Work order:
Print all of the data exactly, but drop the pictures.

Recorded data:
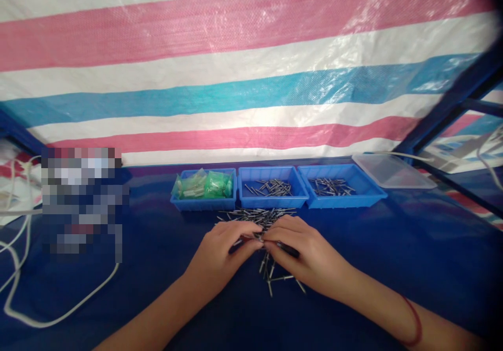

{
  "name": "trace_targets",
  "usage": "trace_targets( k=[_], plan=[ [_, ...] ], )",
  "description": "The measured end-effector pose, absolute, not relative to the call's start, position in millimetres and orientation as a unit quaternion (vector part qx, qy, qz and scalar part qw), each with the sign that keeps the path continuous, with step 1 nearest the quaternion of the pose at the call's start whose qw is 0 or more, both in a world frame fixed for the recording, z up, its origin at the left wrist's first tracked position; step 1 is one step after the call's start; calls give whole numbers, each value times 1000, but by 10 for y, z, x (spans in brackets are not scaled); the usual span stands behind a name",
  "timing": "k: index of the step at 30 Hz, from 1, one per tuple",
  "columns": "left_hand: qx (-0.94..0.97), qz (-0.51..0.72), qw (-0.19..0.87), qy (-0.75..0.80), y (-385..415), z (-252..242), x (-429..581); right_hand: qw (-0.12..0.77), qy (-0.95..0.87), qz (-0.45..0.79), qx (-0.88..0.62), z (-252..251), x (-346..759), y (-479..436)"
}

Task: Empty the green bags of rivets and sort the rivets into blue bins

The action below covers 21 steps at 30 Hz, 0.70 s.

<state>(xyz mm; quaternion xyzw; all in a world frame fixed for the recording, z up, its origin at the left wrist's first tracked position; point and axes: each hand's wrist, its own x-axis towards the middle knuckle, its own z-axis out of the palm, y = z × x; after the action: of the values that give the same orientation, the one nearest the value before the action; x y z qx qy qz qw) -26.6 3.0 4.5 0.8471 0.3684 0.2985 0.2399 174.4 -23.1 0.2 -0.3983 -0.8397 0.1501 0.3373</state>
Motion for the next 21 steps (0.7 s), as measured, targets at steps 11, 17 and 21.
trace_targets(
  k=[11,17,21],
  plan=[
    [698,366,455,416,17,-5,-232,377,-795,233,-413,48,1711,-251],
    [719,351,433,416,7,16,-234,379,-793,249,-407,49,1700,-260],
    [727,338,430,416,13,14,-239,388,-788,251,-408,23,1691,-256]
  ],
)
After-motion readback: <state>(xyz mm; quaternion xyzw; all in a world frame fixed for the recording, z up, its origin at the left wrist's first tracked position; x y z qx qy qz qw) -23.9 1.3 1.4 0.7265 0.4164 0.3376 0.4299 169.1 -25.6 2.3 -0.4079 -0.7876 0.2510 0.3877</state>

Final answer:
{
  "name": "trace_targets",
  "usage": "trace_targets( k=[_], plan=[ [_, ...] ], )",
  "description": "The measured end-effector pose, absolute, not relative to the call's start, position in millimetres and orientation as a unit quaternion (vector part qx, qy, qz and scalar part qw), each with the sign that keeps the path continuous, with step 1 nearest the quaternion of the pose at the call's start whose qw is 0 or more, both in a world frame fixed for the recording, z up, its origin at the left wrist's first tracked position; step 1 is one step after the call's start; calls give whole numbers, each value times 1000, but by 10 for y, z, x (spans in brackets are not scaled); the usual span stands behind a name",
  "timing": "k: index of the step at 30 Hz, from 1, one per tuple",
  "columns": "left_hand: qx (-0.94..0.97), qz (-0.51..0.72), qw (-0.19..0.87), qy (-0.75..0.80), y (-385..415), z (-252..242), x (-429..581); right_hand: qw (-0.12..0.77), qy (-0.95..0.87), qz (-0.45..0.79), qx (-0.88..0.62), z (-252..251), x (-346..759), y (-479..436)"
}

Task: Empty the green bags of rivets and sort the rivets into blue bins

The action below covers 21 steps at 30 Hz, 0.70 s.

<state>(xyz mm; quaternion xyzw; all in a world frame fixed for the recording, z up, its origin at the left wrist's first tracked position; point and axes: each hand's wrist, its own x-axis towards the middle knuckle, its own z-axis out of the palm, y = z × x; after the action: of the values that give the same orientation, the one nearest the value before the action; x y z qx qy qz qw) -26.6 3.0 4.5 0.8471 0.3684 0.2985 0.2399 174.4 -23.1 0.2 -0.3983 -0.8397 0.1501 0.3373</state>
Motion for the next 21 steps (0.7 s), as measured, targets at steps 11, 17 and 21.
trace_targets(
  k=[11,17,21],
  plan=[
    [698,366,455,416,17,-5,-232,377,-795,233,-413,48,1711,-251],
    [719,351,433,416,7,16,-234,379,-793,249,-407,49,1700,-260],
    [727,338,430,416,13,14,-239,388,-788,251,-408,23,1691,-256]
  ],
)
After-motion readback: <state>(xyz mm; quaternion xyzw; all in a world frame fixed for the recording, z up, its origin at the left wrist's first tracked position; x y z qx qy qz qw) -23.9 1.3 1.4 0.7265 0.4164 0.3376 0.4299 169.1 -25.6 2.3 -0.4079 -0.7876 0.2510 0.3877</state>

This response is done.